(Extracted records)
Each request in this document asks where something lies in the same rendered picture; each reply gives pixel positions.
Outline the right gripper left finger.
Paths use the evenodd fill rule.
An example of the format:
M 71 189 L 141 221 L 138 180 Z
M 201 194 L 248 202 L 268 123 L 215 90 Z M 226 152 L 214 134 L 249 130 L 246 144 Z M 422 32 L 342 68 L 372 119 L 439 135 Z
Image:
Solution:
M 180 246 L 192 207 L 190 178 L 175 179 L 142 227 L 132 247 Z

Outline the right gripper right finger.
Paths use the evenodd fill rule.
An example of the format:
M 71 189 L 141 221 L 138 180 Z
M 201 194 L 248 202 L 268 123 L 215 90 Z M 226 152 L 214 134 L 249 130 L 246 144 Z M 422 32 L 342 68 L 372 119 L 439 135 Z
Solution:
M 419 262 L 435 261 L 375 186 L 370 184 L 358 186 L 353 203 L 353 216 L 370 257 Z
...
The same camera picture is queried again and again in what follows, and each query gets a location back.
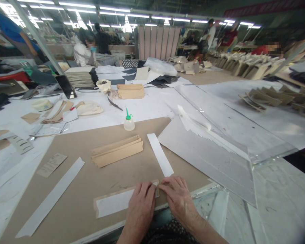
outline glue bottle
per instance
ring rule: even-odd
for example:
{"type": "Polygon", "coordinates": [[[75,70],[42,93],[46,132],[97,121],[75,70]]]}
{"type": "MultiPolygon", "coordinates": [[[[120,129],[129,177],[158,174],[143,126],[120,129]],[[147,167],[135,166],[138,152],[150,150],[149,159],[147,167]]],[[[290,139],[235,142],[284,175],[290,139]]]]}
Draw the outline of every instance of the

# [Try it]
Look above for the line holding "ring rule: even-odd" and the line holding "Draw the outline of every instance of the". Retype both, and every line between them, word for word and nothing else.

# [Answer section]
ring rule: even-odd
for example:
{"type": "Polygon", "coordinates": [[[75,70],[42,93],[46,132],[97,121],[75,70]]]}
{"type": "MultiPolygon", "coordinates": [[[[120,129],[129,177],[158,174],[143,126],[120,129]],[[147,167],[135,166],[138,152],[150,150],[149,159],[147,167]]],[[[290,139],[235,142],[284,175],[290,139]]]]}
Draw the outline of every instance of the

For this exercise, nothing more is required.